Le Quotidien du pharmacien. - Hausse des salaires plus baisses des prix, est-ce tenable pour l'officine ?
Frédéric Bizard. - Les syndicats ont eu raison d’anticiper et d’accorder une augmentation de 3 %. C’est un accord équilibré et intelligent car il intègre l’inflation sans toutefois céder sur une hausse qui pourrait compromettre l’équilibre économique de l’officine. D’autant que l’on devrait connaître un retour à 2 ou 3 % d’inflation fin 2023.
Le PLFSS intégrera-t-il cette nouvelle situation économique des officines ?
Il devra en même temps tenir compte de l’équilibre économique de l’officine et de l’attractivité de la France pour les laboratoires. Mettre en œuvre une nouvelle baisse aveugle du prix du médicament ne ferait que des perdants. Emmanuel Macron semble avoir entendu le message, il faut arrêter de faire des produits de santé une variable d’ajustement budgétaire. Il y a dans les génériques et les biosimilaires une réserve d’économie importante que l’on doit absolument exploiter.
Un intérêt limité pour les pharmaciens, le prix de certains génériques étant appelé à baisser à nouveau au 2 janvier ?
Bien entendu, si on veut actionner le levier du générique, il faut en étendre le répertoire. Il porte actuellement en France sur 44 % de l’ensemble des médicaments, contre 80 % dans les pays où il y a de l’innovation, comme en Allemagne. Car, j’insiste, les meilleurs alliés de l’innovation en médicament sont le générique et le biosimilaire. La France a perdu l’essentiel de son attractivité pour les laboratoires en raison du retard d’accès au marché des innovations et de la baisse des prix du générique et des médicaments en général. Pour que le pharmacien joue pleinement son rôle dans la substitution, il doit conserver une rémunération sensiblement plus attractive que pour les autres molécules. Si l’État veut développer les génériques et les biosimilaires comme levier de maîtrise de dépenses de santé, il doit clairement annoncer la couleur. Car le marché des biosimilaires représente à peine 900 millions, alors que celui des biomédicaments pèse 7 à 8 milliards d’euros. C’est dire s’il y a une marge de progression ! Sans compter que d’ici à cinq ans, des molécules vont tomber dans le domaine public, représentant un marché de 4 milliards d'euros ! On est donc loin du compte avec l’arrêté du 12 avril 2022 qui autorise uniquement la substitution par le pharmacien de deux molécules biologiques.
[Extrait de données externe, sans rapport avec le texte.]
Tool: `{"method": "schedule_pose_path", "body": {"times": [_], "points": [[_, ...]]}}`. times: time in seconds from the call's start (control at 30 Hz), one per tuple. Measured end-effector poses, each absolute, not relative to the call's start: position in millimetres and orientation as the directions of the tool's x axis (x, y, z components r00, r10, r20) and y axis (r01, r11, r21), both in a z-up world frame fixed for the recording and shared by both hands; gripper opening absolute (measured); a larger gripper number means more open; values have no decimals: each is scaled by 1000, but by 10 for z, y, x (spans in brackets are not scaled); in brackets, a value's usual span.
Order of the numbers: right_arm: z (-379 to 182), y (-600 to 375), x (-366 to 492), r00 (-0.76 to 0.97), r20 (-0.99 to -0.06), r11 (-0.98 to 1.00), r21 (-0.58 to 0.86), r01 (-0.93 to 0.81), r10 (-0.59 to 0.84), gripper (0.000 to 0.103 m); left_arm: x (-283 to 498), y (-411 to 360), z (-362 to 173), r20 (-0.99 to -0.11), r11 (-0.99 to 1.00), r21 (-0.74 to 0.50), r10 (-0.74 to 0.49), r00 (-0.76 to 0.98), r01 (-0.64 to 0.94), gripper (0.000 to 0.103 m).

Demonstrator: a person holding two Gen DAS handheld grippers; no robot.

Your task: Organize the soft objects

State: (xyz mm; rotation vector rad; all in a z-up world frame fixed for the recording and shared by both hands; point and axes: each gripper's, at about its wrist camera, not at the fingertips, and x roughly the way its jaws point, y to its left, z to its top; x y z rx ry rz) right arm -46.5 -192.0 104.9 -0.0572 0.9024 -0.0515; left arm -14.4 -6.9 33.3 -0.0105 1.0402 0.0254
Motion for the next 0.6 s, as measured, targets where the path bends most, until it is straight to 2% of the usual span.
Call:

Le deuxième volet de la convention pharmaceutique sera l’occasion de revoir la situation économique des officines. Que peut-on en attendre ?
Le deal serait d’agir sur des leviers positifs pour la santé publique, qui permettent de maîtriser les dépenses totales de santé tout en confortant le revenu des pharmaciens. Ce n’est pas la quadrature du cercle contrairement aux apparences. On a vu le cas des génériques et biosimilaires. C’est aussi le cas de la prévention. Les pharmaciens mènent des missions de santé publique et d’intérêt général dans le développement de la prévention. L’officine doit devenir un lieu de services et son équilibre économique doit se bâtir à partir de là. Sur le plan systémique, nous devons entrer dans un modèle de santé publique dont la priorité est le maintien en bonne santé de la population, et en cas d’échec seulement, la prise en charge des malades. Il s’agit d’un changement de paradigme dont les pharmaciens sont le premier partenaire.
* Auteur de « L’autonomie solidaire en santé ». Éditions Michalon, 2021.